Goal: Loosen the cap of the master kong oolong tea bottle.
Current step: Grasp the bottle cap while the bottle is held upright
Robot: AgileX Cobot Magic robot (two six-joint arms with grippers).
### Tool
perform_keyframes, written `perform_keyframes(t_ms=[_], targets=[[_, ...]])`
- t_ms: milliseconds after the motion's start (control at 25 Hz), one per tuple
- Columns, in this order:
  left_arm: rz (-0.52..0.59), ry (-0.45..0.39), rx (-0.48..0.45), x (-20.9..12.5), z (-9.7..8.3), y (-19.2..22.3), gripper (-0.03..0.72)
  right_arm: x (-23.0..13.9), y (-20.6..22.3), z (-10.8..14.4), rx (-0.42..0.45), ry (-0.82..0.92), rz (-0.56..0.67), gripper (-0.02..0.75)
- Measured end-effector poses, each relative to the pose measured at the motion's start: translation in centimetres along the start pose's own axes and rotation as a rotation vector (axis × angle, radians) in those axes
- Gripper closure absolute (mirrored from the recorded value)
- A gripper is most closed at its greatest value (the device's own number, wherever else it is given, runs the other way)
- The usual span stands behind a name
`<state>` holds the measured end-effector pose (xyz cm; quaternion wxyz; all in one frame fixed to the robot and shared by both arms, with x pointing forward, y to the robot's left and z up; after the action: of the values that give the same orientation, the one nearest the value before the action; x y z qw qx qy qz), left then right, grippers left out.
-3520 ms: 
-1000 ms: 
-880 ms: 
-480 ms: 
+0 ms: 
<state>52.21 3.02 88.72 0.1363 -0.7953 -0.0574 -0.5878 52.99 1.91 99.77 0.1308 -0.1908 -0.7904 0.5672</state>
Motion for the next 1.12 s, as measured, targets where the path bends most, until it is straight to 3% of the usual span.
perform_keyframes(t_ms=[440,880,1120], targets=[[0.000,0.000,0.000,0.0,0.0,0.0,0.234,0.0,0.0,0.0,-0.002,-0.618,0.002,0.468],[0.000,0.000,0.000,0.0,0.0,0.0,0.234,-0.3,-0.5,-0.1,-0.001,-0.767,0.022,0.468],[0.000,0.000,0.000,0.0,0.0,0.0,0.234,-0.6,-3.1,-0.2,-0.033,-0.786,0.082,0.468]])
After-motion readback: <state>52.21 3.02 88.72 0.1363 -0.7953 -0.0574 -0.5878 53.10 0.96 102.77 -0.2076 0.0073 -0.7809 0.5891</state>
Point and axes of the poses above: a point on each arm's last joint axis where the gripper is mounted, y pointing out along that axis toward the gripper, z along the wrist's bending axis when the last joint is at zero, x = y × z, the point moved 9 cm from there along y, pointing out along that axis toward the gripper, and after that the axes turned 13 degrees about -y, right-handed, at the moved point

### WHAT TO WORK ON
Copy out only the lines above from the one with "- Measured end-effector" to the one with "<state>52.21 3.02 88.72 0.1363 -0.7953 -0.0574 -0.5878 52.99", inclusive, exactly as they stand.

### RESULT FOR THIS EXERCISE
- Measured end-effector poses, each relative to the pose measured at the motion's start: translation in centimetres along the start pose's own axes and rotation as a rotation vector (axis × angle, radians) in those axes
- Gripper closure absolute (mirrored from the recorded value)
- A gripper is most closed at its greatest value (the device's own number, wherever else it is given, runs the other way)
- The usual span stands behind a name
`<state>` holds the measured end-effector pose (xyz cm; quaternion wxyz; all in one frame fixed to the robot and shared by both arms, with x pointing forward, y to the robot's left and z up; after the action: of the values that give the same orientation, the one nearest the value before the action; x y z qw qx qy qz), left then right, grippers left out.
-3520 ms: 
-1000 ms: 
-880 ms: 
-480 ms: 
+0 ms: 
<state>52.21 3.02 88.72 0.1363 -0.7953 -0.0574 -0.5878 52.99 1.91 99.77 0.1308 -0.1908 -0.7904 0.5672</state>

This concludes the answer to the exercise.